The family was transported to the festival's official medical tent, where Kayla's mom held her tiny naked daughter to her bare chest as they waited for the helicopter to take her to the neonatal intensive care unit in Reno. They made the agonizing decision to send Aurora away alone after learning that neither of her parents had anywhere to go with her.
“The Burning Man medical staff grabbed me and just hugged me and told me they weren’t going to let her out of their sight,” Casey said. “He kept reassuring me that she would be fine.”
But the family odyssey was just beginning. The drive to Reno took several hours. Kayla was treated and released from the hospital on Thursday. But baby Aurora remains in the intensive care unit and could face a long stay, according to her family.
“Because this is their first child and the pregnancy was completely unexpected, my brother and his wife have nothing prepared – no baby supplies, no nursery, nothing at all,” the baby's aunt, Lacey Paxman, wrote on her blog. GoFundMe Appeal for the family.
“Most people have nine months to prepare,” she said. “They became parents in the blink of an eye.”
For now, the family is stuck in Reno, although they hope baby Aurora will be transported to a hospital closer to home.

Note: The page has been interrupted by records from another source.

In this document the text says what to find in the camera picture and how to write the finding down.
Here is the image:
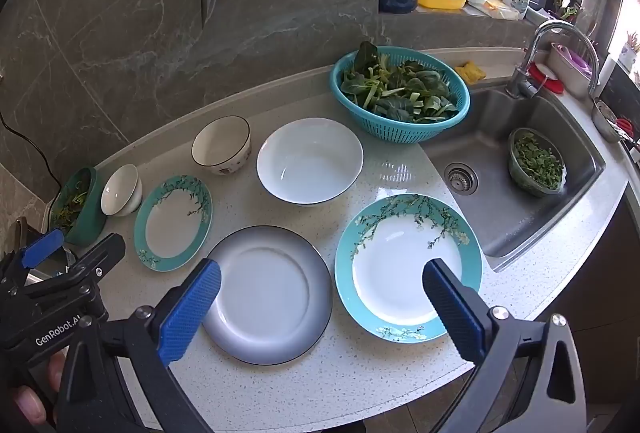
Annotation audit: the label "glass bowl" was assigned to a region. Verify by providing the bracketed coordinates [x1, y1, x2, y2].
[507, 127, 568, 198]

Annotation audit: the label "steel bowl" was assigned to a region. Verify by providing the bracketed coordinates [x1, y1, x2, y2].
[591, 98, 638, 144]

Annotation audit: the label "chrome faucet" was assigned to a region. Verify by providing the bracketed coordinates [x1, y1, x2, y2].
[506, 20, 601, 100]

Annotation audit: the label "leafy green vegetables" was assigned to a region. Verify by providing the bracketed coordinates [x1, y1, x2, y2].
[341, 40, 461, 123]

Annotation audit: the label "beige container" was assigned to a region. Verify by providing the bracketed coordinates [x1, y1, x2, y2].
[545, 42, 596, 99]

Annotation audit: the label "black power cable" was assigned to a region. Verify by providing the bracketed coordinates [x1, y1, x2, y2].
[0, 110, 66, 204]

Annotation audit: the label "steel rice cooker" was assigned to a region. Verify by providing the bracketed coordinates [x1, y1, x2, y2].
[15, 217, 76, 276]

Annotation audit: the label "sink drain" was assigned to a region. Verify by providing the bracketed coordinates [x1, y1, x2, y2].
[444, 162, 478, 194]

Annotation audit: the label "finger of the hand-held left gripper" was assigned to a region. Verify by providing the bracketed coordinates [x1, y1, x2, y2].
[19, 228, 66, 266]
[64, 233, 127, 288]

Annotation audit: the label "white packet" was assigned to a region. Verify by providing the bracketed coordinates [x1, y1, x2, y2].
[467, 0, 521, 20]

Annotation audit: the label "large white bowl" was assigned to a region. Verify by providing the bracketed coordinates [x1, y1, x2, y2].
[256, 117, 365, 205]

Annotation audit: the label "white potted plant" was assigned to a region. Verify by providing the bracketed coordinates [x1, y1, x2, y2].
[617, 30, 640, 74]

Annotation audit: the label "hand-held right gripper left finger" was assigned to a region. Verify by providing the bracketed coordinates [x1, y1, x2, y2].
[54, 257, 223, 433]

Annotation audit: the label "dark rimmed printed bowl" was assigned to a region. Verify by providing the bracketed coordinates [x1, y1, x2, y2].
[191, 115, 251, 176]

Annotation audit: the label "chopped greens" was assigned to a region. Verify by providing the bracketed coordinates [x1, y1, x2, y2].
[514, 133, 565, 190]

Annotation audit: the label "teal plastic colander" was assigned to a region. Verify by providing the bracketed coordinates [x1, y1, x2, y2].
[329, 46, 472, 144]

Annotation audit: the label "person's left hand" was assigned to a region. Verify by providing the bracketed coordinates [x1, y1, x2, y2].
[10, 349, 68, 426]

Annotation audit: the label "steel sink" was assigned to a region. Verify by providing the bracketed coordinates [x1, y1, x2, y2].
[420, 86, 608, 271]

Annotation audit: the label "red dish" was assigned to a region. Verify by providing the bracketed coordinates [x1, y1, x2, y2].
[530, 62, 565, 94]

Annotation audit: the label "small teal floral plate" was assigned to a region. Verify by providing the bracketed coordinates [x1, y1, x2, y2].
[133, 174, 213, 273]

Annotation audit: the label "green bowl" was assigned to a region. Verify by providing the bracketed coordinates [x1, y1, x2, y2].
[49, 166, 108, 246]

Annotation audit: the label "small white bowl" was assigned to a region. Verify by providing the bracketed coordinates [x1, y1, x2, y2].
[100, 163, 144, 218]

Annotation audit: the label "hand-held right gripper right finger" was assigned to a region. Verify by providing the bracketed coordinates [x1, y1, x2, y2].
[421, 257, 587, 433]

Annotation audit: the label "large teal floral plate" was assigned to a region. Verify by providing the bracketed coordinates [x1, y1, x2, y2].
[334, 194, 483, 343]

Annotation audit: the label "yellow sponge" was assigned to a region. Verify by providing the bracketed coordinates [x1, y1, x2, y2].
[455, 60, 487, 84]

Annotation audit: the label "vegetable scraps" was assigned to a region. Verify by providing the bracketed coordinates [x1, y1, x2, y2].
[52, 178, 93, 230]

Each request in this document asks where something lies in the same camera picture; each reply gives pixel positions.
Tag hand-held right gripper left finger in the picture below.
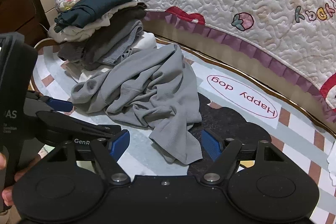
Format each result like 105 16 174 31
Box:
46 129 131 186

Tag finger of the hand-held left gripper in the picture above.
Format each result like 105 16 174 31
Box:
67 116 123 147
26 90 74 114

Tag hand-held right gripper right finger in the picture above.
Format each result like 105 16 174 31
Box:
201 128 288 185

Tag grey ribbed shirt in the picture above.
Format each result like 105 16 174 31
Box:
70 43 204 165

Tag stack of folded clothes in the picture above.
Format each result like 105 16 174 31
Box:
48 0 158 84

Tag person's left hand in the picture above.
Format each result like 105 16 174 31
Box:
0 153 42 211

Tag brown wooden drawer cabinet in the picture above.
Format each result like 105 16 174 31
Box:
0 0 50 41

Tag cream nightstand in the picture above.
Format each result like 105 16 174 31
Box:
36 0 63 30

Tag checked printed floor rug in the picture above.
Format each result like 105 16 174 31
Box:
29 38 336 214

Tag white printed cloth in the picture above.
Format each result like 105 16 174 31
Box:
327 153 336 188

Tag beige bed frame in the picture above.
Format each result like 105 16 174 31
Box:
143 17 336 140

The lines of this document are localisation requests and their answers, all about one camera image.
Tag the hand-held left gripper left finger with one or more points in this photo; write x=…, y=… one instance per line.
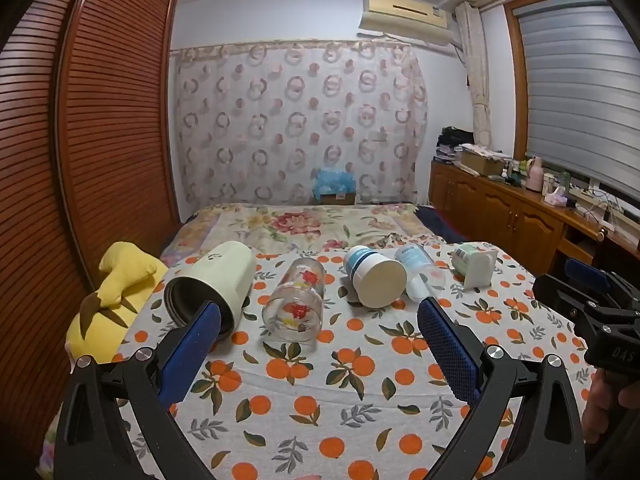
x=192, y=350

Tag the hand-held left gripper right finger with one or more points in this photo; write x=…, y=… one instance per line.
x=450, y=355

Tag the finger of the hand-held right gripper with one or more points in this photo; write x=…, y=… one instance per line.
x=560, y=295
x=585, y=272

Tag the cream insulated cup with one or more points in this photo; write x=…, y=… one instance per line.
x=220, y=280

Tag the white and blue paper cup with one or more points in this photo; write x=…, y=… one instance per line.
x=377, y=280

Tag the glass cup with red flowers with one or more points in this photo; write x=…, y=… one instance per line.
x=295, y=305

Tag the person's right hand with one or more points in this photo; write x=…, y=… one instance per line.
x=595, y=405

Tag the white power strip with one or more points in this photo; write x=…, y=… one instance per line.
x=585, y=194

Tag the pink tissue pack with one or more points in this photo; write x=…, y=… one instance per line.
x=556, y=197

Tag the wooden side cabinet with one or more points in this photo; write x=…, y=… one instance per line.
x=515, y=215

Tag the green bottle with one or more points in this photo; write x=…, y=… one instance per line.
x=565, y=182

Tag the clear plastic bottle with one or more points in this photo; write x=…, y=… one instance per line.
x=420, y=267

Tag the yellow plush toy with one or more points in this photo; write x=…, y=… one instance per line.
x=117, y=285

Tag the orange fruit print bedsheet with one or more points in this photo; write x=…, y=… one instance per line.
x=350, y=390

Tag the pink thermos jug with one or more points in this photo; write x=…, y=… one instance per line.
x=533, y=175

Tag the open box with papers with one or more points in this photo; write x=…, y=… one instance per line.
x=482, y=159

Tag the floral quilt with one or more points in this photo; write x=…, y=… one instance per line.
x=310, y=227

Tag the grey window blind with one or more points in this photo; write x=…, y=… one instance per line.
x=575, y=90

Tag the pile of dark clothes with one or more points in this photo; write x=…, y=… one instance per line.
x=454, y=142

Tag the brown cardboard box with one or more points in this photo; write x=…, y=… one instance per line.
x=339, y=198

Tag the blue plastic bag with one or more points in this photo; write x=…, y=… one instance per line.
x=334, y=181

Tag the tied beige curtain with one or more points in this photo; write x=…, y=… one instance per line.
x=475, y=75

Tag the brown louvered wardrobe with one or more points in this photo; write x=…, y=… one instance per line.
x=85, y=150

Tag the wall air conditioner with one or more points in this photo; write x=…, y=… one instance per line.
x=405, y=17

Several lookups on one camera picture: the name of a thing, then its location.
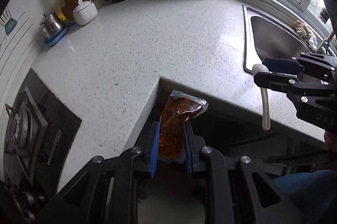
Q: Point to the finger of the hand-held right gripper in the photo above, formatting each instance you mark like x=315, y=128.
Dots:
x=276, y=81
x=281, y=65

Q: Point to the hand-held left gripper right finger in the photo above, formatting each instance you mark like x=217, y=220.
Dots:
x=188, y=151

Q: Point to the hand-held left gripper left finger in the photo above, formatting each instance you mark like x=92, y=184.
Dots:
x=155, y=150

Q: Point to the white plastic spoon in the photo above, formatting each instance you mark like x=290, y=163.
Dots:
x=266, y=108

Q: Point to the red chili sauce packet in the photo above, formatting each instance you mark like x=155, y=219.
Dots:
x=176, y=118

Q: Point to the stainless steel sink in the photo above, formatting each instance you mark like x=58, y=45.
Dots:
x=276, y=36

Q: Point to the beige rag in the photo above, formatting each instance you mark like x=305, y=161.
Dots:
x=302, y=30

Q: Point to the steel faucet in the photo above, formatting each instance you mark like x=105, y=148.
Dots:
x=325, y=15

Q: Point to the person's jeans leg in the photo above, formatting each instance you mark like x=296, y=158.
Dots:
x=308, y=197

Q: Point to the black glass gas stove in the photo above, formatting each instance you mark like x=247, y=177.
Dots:
x=39, y=129

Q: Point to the blue tray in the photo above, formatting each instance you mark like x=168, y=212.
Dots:
x=56, y=38

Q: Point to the white lidded jar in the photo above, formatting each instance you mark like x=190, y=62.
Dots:
x=84, y=13

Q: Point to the steel teapot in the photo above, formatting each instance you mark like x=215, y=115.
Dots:
x=52, y=23

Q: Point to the cartoon kitchen wall sticker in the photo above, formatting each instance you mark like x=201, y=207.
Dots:
x=9, y=21

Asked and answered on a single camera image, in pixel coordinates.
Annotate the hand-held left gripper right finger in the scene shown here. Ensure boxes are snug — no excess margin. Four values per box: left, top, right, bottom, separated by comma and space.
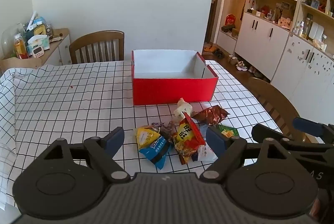
200, 125, 295, 183

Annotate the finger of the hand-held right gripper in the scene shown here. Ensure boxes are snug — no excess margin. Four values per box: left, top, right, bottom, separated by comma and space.
292, 117, 334, 141
251, 123, 334, 154

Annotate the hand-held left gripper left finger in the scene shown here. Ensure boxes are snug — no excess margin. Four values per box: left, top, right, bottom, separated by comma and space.
39, 127, 131, 183

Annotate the white snack packet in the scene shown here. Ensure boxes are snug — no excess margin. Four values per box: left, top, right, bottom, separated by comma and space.
192, 144, 218, 162

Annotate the red yellow chips packet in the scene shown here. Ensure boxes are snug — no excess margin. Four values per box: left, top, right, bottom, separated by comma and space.
173, 112, 206, 165

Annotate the yellow snack packet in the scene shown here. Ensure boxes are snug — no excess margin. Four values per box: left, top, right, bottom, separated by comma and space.
134, 125, 161, 149

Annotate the blue snack packet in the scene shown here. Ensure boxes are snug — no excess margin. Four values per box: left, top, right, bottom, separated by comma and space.
138, 138, 168, 170

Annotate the pale snack packet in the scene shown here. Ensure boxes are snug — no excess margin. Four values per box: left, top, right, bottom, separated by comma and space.
173, 98, 193, 119

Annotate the red cardboard box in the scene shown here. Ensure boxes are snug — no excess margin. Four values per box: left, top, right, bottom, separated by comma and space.
131, 50, 219, 106

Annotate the person's right hand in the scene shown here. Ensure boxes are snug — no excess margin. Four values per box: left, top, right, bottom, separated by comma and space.
309, 196, 325, 222

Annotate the brown shiny snack packet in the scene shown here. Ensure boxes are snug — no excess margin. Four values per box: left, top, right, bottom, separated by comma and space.
192, 106, 231, 126

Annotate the wooden round-back chair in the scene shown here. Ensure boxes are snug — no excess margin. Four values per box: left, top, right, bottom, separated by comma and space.
248, 77, 311, 143

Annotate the dark purple snack packet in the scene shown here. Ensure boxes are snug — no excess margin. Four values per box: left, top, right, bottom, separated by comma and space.
151, 121, 178, 139

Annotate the checkered white tablecloth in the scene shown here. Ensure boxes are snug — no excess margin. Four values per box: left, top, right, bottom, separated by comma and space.
0, 59, 303, 214

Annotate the dark shoes pile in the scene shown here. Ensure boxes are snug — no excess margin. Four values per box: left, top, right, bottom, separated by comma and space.
202, 44, 225, 59

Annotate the wooden slat-back chair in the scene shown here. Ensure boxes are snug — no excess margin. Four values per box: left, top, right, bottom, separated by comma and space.
69, 30, 125, 65

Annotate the low wooden side cabinet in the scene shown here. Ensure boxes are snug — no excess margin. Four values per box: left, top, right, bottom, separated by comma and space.
0, 28, 72, 73

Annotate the white kitchen timer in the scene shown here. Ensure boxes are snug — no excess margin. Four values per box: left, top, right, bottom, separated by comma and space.
27, 46, 44, 58

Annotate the tissue box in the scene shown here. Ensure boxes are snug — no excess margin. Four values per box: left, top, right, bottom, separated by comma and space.
26, 35, 51, 52

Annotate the orange juice bottle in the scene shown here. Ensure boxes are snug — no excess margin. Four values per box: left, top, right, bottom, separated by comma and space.
14, 33, 29, 59

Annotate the yellow dark desk organizer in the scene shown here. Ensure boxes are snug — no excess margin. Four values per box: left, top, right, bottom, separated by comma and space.
26, 24, 47, 40

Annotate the light blue container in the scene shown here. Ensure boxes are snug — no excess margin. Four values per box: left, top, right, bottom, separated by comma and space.
33, 16, 47, 27

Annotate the white tube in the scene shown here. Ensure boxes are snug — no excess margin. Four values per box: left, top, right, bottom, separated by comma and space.
27, 10, 37, 29

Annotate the white wooden wall cabinet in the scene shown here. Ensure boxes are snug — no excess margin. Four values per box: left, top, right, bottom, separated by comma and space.
216, 0, 334, 123

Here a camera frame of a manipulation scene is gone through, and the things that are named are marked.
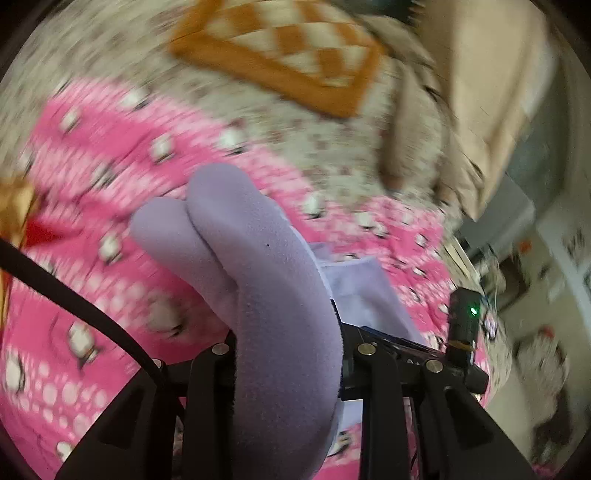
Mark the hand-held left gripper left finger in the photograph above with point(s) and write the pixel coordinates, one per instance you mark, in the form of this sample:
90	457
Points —
207	378

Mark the beige coat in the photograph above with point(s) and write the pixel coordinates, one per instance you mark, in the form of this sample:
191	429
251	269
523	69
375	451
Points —
485	69

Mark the pink penguin blanket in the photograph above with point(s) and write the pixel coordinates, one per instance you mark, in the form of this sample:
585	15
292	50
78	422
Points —
92	138

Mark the orange checkered cushion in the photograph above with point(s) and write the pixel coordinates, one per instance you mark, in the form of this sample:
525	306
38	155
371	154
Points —
277	78

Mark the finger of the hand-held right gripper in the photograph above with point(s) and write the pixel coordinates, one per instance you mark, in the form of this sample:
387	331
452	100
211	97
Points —
401	349

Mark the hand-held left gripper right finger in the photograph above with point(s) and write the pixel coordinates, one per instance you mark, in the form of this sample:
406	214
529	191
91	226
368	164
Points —
369	374

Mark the floral bedspread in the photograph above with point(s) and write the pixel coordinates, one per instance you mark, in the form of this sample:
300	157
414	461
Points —
138	60

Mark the purple fleece jacket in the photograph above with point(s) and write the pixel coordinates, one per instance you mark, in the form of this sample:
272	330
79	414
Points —
258	286

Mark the orange yellow cartoon blanket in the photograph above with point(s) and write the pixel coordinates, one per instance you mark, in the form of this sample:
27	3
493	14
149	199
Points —
16	207

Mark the white furniture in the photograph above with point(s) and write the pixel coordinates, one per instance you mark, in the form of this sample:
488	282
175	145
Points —
508	217

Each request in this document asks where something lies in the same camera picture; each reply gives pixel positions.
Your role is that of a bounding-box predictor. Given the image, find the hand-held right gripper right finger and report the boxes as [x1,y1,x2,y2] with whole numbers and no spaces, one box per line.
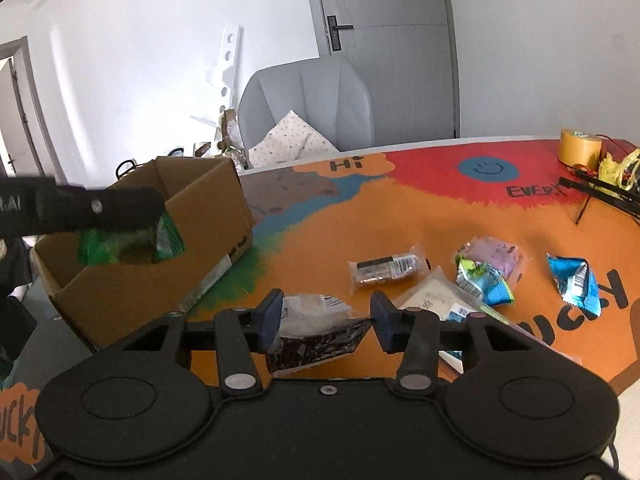
[369,291,543,396]

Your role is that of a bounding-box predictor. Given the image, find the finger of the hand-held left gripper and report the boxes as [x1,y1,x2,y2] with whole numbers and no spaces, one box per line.
[52,186,167,235]

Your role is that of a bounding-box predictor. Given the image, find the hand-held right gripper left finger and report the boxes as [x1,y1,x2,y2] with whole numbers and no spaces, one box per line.
[117,289,286,397]

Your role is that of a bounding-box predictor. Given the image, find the black clear snack packet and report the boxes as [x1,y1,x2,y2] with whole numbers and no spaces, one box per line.
[267,295,376,376]

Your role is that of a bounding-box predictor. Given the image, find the cardboard box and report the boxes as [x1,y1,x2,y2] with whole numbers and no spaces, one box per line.
[31,156,255,353]

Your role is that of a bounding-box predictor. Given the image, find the dark bar snack packet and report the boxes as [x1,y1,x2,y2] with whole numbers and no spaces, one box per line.
[348,245,431,291]

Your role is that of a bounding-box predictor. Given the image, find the white snack packet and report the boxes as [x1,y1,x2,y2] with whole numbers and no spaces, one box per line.
[392,267,501,331]

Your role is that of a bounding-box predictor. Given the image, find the colourful printed table mat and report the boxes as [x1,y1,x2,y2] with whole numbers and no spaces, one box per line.
[0,137,640,468]

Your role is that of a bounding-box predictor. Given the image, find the green blue snack packet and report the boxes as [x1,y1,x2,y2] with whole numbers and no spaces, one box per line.
[455,252,516,308]

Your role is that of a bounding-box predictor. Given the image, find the lilac snack packet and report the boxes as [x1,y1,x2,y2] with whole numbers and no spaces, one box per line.
[462,236,526,281]

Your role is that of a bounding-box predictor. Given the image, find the dotted white pillow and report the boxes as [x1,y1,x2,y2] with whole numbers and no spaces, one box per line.
[248,111,341,168]

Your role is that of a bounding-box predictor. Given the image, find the white foam board with holes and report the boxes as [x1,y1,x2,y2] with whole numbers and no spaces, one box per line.
[205,25,244,111]

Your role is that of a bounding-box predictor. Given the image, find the grey chair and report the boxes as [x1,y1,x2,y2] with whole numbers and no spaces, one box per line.
[237,56,376,168]

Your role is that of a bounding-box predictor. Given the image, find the black folding stand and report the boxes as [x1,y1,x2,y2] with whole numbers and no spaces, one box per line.
[559,167,640,226]

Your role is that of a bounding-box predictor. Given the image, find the yellow tape roll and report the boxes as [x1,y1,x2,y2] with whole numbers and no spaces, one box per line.
[558,128,604,168]

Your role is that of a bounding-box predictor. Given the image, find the grey door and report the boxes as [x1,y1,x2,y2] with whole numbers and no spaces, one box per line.
[302,0,461,153]

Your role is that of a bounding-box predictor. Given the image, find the grey door frame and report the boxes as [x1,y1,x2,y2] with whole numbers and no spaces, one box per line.
[0,36,68,186]

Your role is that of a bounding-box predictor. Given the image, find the black door handle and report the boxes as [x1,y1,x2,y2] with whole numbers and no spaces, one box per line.
[326,15,354,52]

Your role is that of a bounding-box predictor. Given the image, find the red wire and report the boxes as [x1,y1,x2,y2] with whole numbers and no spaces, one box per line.
[602,135,640,153]

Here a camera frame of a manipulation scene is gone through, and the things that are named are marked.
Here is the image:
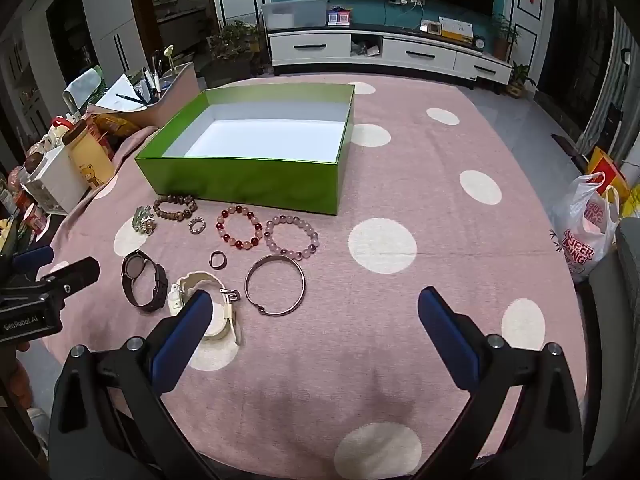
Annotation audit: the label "red and pink bead bracelet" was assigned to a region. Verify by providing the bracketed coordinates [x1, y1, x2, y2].
[216, 204, 264, 251]

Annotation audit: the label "beige desk organizer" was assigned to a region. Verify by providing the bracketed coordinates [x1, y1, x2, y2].
[87, 61, 200, 128]

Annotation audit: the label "small potted floor plant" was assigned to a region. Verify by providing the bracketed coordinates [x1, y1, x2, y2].
[505, 62, 536, 98]

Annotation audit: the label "silver bangle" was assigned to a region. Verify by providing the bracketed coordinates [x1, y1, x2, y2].
[244, 255, 306, 317]

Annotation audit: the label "green and white bag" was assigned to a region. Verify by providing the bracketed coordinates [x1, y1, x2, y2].
[62, 66, 108, 111]

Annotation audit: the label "tall potted plant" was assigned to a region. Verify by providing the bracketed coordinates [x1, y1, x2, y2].
[492, 14, 521, 59]

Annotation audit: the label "clear plastic storage bin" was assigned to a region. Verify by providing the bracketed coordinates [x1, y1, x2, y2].
[261, 0, 331, 31]

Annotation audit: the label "person's left hand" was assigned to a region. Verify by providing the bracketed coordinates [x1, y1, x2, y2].
[0, 340, 33, 411]

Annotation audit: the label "brown wooden bead bracelet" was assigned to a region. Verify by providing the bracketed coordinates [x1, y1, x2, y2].
[152, 194, 198, 221]

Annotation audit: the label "yellow and red paper bag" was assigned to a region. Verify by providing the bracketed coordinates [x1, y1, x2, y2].
[585, 146, 632, 196]

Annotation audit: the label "green and silver chain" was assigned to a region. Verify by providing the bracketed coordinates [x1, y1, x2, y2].
[131, 205, 158, 235]

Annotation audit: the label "white television cabinet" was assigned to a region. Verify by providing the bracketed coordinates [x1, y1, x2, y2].
[267, 24, 513, 92]

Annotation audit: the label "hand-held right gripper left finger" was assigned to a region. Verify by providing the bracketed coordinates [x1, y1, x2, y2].
[48, 289, 221, 480]

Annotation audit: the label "green cardboard box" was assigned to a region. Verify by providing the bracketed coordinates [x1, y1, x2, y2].
[134, 83, 356, 217]

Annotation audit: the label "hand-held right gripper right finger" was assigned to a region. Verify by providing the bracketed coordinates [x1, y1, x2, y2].
[417, 286, 586, 480]

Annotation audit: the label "bushy potted plants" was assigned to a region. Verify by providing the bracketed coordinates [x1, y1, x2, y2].
[207, 20, 266, 86]

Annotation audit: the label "white plastic shopping bag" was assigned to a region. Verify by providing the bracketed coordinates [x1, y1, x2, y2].
[550, 172, 621, 283]

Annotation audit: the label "white plastic container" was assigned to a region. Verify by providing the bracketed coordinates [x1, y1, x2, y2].
[22, 147, 91, 215]

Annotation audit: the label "yellow and white box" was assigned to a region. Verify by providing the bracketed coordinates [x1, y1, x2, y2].
[440, 17, 473, 45]

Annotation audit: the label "pink polka dot tablecloth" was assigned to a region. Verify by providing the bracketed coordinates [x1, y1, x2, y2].
[40, 74, 588, 480]

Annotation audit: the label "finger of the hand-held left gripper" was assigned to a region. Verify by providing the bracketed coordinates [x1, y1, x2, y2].
[35, 256, 101, 306]
[11, 246, 55, 273]

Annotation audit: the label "orange snack packet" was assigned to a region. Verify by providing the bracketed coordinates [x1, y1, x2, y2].
[92, 112, 141, 138]

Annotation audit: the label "pale purple bead bracelet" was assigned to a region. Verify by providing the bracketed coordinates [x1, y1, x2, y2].
[264, 214, 320, 261]

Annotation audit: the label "yellow bottle with brown lid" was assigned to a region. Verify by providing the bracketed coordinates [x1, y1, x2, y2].
[61, 119, 116, 190]

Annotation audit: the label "white paper sheet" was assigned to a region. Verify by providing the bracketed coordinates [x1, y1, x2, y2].
[95, 74, 151, 110]

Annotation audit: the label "cream wristwatch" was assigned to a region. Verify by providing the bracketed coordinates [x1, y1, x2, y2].
[167, 270, 243, 346]

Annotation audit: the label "black wristwatch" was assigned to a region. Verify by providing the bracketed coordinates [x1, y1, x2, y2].
[121, 249, 169, 313]

“She just lights up my sky,” Casey said of the fragile newborn he held for the first time Friday. “She will be everything to me.”
Surprise deliveries are rare but far from unheard of, experts say. About one in every 500 pregnant women discovers they are expecting a baby after 20 weeks, a phenomenon known as “mystery pregnancy.”
Mystery pregnancies are more common among very young mothers, as well as those who may have other medical conditions that mask pregnancy symptoms, such as nausea, fatigue, and even a missed period. Like Kayla, some of these parents find out about their pregnancy only during childbirth.
“It was 100% a mystery pregnancy,” Casey said. “No signs, no morning sickness. It didn't even show.”
Pregnant women, young children and even babies are regulars at the nine-day Burning Man festival, which draws tens of thousands of people each year to the desolate swath of the Nevada Desert about 120 miles north of Reno.
Yet in a celebration of “community, art, self-expression and self-reliance,” the birth rate is virtually unheard of. Some longtime Burners have dubbed Aurora “Citizen Zero.”
Her unexpected arrival came just hours after white dust storm stopped incoming traffic as festival-goers poured in Monday and tried to set up camp.
The dramatic weather was reminiscent of the torrential rains that flooded the camp in 2023. leaving thousands of people stranded in deep, sticky mud. More inclement weather is expected over the weekend.
“It’s a miracle because the weather was crazy,” Paxton said. “If she had come an hour or two earlier or an hour or two later, they wouldn’t have been able to get her out.”